Les relations sont à nouveau tendues entre les deux hommes, au point qu’ils ne s’adressent plus la parole. Explications.
Ces dernières semaines, Alassane Ouattara (ADO) et Laurent Gbagbo n’échangent plus que par personnes interposées. Et les deux hommes n’ont pas prévu de se revoir, comme ils en avaient pourtant décidé lors de leur dernière rencontre le 27 juillet 2021, au petit palais de la présidence. Un mois après le retour au pays de Gbagbo, ces retrouvailles symbolisaient alors la reconnaissance par ce dernier de la légitimité de l’actuel chef de l’État.
ADO a pourtant toujours considéré que, de ses deux prédécesseurs, c’est Henri Konan Bédié qui l’avait le plus heurté. Mais de récents événements ont fait déborder le vase.
Provocations
Le 5 février, à Mama, son village natal près de Gagnoa, à l’Ouest, Laurent Gbagbo a accusé le président d’avoir perpétré un pustch civil pour se maintenir au pouvoir. « Celui qui fait un coup d’État constitutionnel, je ne suis pas son ami », a-t-il, entre autres, déclaré. Des propos perçus par Alassane Ouattara et ses proches comme un affront. Dans l’entourage présidentiel, deux options ont alors été envisagées : réactiver la procédure judiciaire pendante contre Gbagbo ou au contraire ne pas céder à la provocation et se concentrer sur la construction du pays. Et ce sont finalement les partisans de la deuxième solution qui ont pris le dessus.

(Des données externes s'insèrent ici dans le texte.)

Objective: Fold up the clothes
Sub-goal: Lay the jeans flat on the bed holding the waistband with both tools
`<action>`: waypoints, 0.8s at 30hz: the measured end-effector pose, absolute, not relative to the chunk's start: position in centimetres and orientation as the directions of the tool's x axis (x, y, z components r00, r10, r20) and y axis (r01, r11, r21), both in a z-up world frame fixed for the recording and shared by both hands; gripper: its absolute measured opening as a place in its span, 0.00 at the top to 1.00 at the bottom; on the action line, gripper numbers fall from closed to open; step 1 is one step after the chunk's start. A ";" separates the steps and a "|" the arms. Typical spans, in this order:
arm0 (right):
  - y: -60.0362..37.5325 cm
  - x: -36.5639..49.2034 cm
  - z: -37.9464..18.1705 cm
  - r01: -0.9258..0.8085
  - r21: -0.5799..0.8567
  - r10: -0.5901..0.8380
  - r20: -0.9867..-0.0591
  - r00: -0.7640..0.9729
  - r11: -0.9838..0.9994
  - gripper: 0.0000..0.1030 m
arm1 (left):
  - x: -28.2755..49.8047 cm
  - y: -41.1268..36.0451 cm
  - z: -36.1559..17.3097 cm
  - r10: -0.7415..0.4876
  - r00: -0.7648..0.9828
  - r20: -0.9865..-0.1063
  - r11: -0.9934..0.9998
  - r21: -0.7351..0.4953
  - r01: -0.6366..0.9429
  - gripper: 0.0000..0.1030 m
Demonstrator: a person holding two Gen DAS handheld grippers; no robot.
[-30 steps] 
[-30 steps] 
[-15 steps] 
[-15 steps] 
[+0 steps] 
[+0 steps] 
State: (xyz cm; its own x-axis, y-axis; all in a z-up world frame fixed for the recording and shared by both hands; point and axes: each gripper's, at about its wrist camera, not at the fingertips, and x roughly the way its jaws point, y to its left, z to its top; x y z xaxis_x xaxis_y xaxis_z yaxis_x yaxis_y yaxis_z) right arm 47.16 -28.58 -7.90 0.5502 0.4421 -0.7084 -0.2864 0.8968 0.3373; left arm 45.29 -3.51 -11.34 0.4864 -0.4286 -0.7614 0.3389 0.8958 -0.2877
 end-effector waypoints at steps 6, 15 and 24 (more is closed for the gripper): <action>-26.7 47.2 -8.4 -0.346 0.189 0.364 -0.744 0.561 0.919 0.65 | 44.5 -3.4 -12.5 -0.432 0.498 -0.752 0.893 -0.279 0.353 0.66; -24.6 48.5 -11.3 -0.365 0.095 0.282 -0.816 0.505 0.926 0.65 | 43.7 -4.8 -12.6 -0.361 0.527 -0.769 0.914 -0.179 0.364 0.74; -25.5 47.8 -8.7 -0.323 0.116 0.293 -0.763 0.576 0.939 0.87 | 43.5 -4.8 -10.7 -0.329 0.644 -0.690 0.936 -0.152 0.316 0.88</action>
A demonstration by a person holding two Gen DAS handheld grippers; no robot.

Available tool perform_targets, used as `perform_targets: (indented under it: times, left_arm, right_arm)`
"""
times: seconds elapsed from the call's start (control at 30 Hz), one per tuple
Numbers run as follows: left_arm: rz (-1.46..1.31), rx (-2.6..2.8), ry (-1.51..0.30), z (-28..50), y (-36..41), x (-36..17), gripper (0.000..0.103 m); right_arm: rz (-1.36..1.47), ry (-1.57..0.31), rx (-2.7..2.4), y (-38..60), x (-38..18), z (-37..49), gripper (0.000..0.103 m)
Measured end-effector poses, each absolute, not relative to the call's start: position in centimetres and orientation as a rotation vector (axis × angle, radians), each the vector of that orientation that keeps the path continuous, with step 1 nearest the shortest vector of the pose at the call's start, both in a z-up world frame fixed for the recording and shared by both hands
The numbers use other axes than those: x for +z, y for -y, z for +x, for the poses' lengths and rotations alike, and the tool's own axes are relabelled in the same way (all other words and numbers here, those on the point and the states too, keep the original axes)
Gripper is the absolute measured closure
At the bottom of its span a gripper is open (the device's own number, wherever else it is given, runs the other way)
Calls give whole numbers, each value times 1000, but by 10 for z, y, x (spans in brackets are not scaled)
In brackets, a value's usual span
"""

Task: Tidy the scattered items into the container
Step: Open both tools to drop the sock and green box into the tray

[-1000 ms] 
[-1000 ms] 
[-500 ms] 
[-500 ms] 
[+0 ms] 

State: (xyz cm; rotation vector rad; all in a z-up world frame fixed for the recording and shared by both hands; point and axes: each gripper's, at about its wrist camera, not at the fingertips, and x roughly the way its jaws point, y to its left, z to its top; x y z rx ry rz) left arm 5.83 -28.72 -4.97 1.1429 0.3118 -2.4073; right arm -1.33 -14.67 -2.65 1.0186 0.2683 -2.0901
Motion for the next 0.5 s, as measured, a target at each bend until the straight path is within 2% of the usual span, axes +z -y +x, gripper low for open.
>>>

Mais, le 13 février, Gbagbo est revenu à la charge. Cette fois, à Yopougon, dans la banlieue d’Abidjan, lors d’une rencontre avec des pasteurs évangéliques. « Quand on m’a arrêté en avril 2011, c’était au cri de “Gbagbo c’est fini”, a-t-il déclaré. Dix ans après, Gbagbo parle, donc, Gbagbo, ce n’est pas fini. »
En privé, selon nos informations, le chef de l’État dénonce l’ingratitude de son prédécesseur, qui ne l’a pas remercié pour les efforts déployés en faveur de son retour d’exil et de la libération de certains détenus.
De son côté, Laurent Gbagbo reproche à son successeur de ne pas avoir respecté ses promesses en ce qui concerne le paiement de ses émoluments d’ancien président, comme le prévoient les textes. Depuis son retour, en juin 2021, il n’a en effet pas reçu ses indemnités, dont les arriérés cumulés sur dix ans. Dans les coulisses de la présidence, l’ancien chef de l’État est en effet toujours considéré comme condamné par la justice ivoirienne et donc plus en possession de tous ses droits. Gbagbo a toutefois demandé à ses proches de n’entreprendre aucune initiative pour récupérer ces sommes, sa priorité étant la libération des derniers prisonniers. Il se consacre également à sa nouvelle formation, le Parti des peuples africains-Côte d’Ivoire (PPA-CI), qui a commencé à s’implanter à travers le pays.